Given a system with known materials of known geometries, and an initial temperature profile, it seems relatively straight forward to calculate a final temperature profile. I assume there are computers that can do this for all kinds of arbitrary systems.

What about determining the temperatures over time. The decay of the "hot spots" and the rise of the cooler areas. Are there predetermined time constants for different materials? What assumptions about the materials are required (isomorphic in all directions?). Are these time constants empirical, or derived. How do they compare with "real world" experiences?

My background is in electric power. Thermo is not one of my strong subjects, so please be nice. :)

 

[DEvens]

The usual thing to do is not based on "time constants" but thermal conductivity and heat capacity.

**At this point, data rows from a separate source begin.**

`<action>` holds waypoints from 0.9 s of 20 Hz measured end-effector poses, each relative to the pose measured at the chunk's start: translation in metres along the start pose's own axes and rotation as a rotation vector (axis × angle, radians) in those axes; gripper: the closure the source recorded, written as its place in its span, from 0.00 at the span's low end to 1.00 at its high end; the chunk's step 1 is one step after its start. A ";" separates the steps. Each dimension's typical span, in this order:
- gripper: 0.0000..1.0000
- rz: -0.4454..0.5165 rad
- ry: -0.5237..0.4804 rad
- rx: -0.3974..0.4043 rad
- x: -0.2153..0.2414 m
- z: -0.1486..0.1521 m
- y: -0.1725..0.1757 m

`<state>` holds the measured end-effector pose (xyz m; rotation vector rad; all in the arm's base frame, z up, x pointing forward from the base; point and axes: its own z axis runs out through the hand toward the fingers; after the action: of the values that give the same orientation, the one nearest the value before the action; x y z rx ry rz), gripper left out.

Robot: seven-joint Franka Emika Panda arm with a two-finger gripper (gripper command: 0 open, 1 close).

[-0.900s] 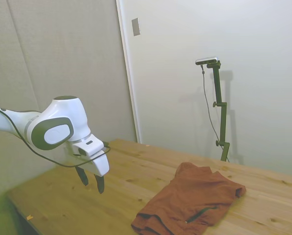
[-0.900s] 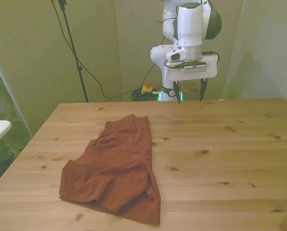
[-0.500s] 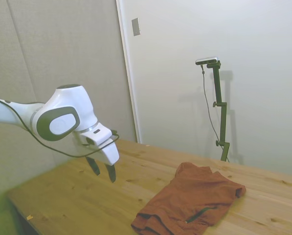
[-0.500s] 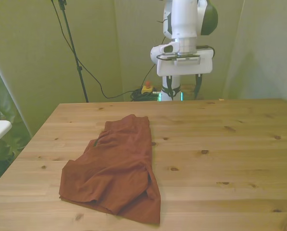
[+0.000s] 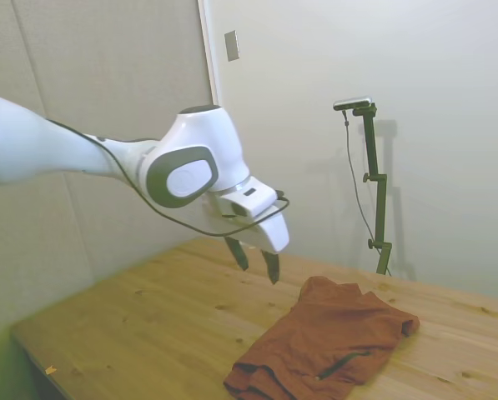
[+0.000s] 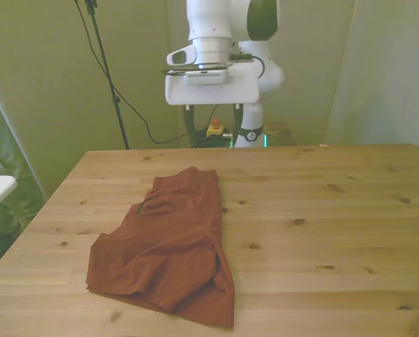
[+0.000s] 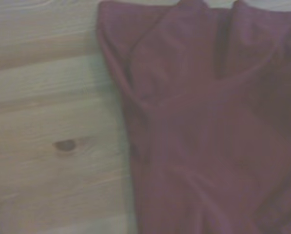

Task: Unfold the shorts

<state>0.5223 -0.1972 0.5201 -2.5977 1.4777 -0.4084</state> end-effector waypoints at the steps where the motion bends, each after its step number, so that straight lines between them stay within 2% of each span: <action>1: 0.00 0.023 0.003 0.008 0.019 0.004 -0.006; 5: 0.00 0.036 0.032 0.021 0.032 0.005 -0.008; 8: 0.00 0.096 0.054 0.048 0.075 0.015 0.006; 12: 0.00 0.153 0.051 0.067 0.135 0.051 0.026; 15: 0.00 0.193 0.041 0.076 0.165 0.083 0.034; 18: 0.00 0.238 0.033 0.096 0.189 0.101 0.042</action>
<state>0.6091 -0.3838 0.4462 -2.3168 1.7080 -0.4825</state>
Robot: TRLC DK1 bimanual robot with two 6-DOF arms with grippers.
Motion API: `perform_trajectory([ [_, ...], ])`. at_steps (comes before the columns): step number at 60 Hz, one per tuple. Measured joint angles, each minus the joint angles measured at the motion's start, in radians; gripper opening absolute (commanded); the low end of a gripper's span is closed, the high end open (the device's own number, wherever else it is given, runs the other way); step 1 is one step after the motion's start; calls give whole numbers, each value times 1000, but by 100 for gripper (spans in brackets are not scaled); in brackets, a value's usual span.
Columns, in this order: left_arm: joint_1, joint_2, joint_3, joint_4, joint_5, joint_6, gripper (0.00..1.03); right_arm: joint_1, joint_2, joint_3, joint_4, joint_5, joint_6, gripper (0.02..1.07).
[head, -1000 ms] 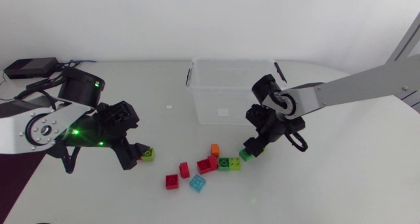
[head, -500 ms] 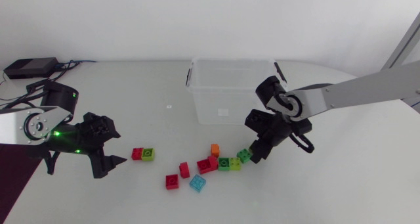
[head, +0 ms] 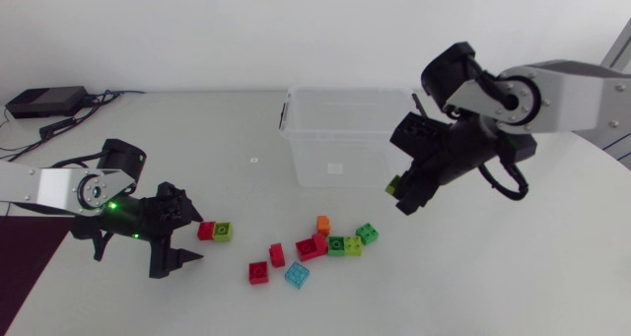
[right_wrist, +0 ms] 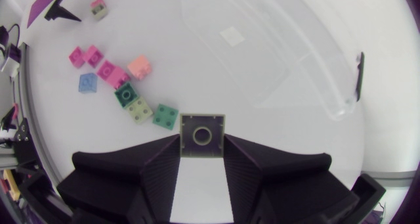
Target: Pick up the duplo bricks and place them in the container
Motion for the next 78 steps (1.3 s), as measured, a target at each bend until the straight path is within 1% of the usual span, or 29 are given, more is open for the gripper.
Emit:
perform_trajectory([
  [5, -8, 37, 33, 0, 3, 0, 91, 0, -16, 65, -3, -14, 19, 30],
  [7, -11, 48, 44, 1, 6, 0, 88, 0, -19, 90, -3, -19, 26, 30],
  [10, -15, 61, 56, 0, 8, 0, 80, 0, -19, 117, 2, -25, 36, 30],
  [11, -16, 65, 59, 0, 10, 0, 75, 0, -19, 123, 4, -27, 40, 30],
  [12, -18, 68, 61, 1, 10, 0, 73, 0, -19, 135, 8, -33, 46, 30],
  [14, -19, 72, 65, 0, 10, 0, 59, -3, -18, 150, 16, -39, 53, 30],
  [16, -21, 75, 66, 0, 10, 8, 47, -4, -16, 162, 33, -43, 62, 30],
  [17, -21, 76, 67, 0, 10, 9, 44, -5, -14, 167, 40, -43, 66, 30],
  [19, -25, 77, 67, -4, 10, 15, 44, -8, -8, 179, 58, -45, 74, 30],
  [21, -27, 79, 68, -14, 10, 17, 40, -13, 2, 193, 81, -47, 85, 30],
  [26, -32, 84, 86, -81, 10, 23, 37, -31, 37, 224, 123, -48, 106, 30],
  [32, -33, 90, 126, -212, 10, 42, 37, -51, 95, 262, 182, -50, 128, 31],
  [37, -32, 83, 150, -252, 10, 45, 36, -63, 159, 312, 194, -50, 139, 32],
  [39, -31, 71, 155, -260, 10, 45, 36, -64, 184, 328, 207, -50, 141, 39],
  [42, -28, 39, 161, -278, 10, 45, 36, -68, 217, 347, 224, -50, 151, 57],
  [45, -25, 4, 165, -293, 11, 45, 36, -68, 237, 357, 230, -46, 154, 71],
  [47, -24, -19, 169, -304, 17, 45, 36, -68, 250, 365, 232, -42, 154, 83],
  [49, -23, -41, 174, -315, 21, 45, 36, -68, 264, 377, 234, -38, 155, 91],
  [50, -23, -53, 177, -320, 23, 44, 36, -68, 270, 381, 234, -37, 155, 93],
  [54, -23, -93, 191, -342, 41, 43, 36, -68, 286, 397, 235, -26, 156, 95],
  [60, -24, -140, 237, -372, 76, 31, 36, -69, 280, 399, 235, -20, 158, 95],
  [65, -27, -175, 306, -375, 120, -18, 36, -72, 242, 391, 235, -20, 157, 95],
  [70, -41, -197, 378, -373, 157, -77, 37, -75, 156, 345, 238, -21, 152, 96],
  [75, -71, -203, 436, -354, 175, -149, 37, -76, 55, 280, 238, -33, 130, 96],
  [78, -103, -203, 461, -291, 179, -217, 37, -76, -12, 232, 237, -54, 109, 96],
])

Those parameters are typically determined from measurements.

Basically, you start with heat capacity as a function of temperature, thermal conductivity also as a function of temperature, the material at each location, and some sources and sinks of heat. Then you put in some boundary conditions. Then you solve the time dependent heat diffusion equation, usually using some numerical method.

If the problem can be treated as 1-D, and if it is at equilibrium, then you have the simplest situation you are likely to get. It becomes a 1-D differential equation with boundary conditions. So, for example, a simple spherical object, generating heat through radioactive decay for example, in a cooling bath, could be treated as a radial problem with symmetry. The equilibrium situation would have a temperature profile that did not change over time. As simple as you are likely to get. If you have an analytical function for the thermal conductivity, you might even be able to get an analytical solution for temperature. And because it is time independent, you do not even need the heat capacity.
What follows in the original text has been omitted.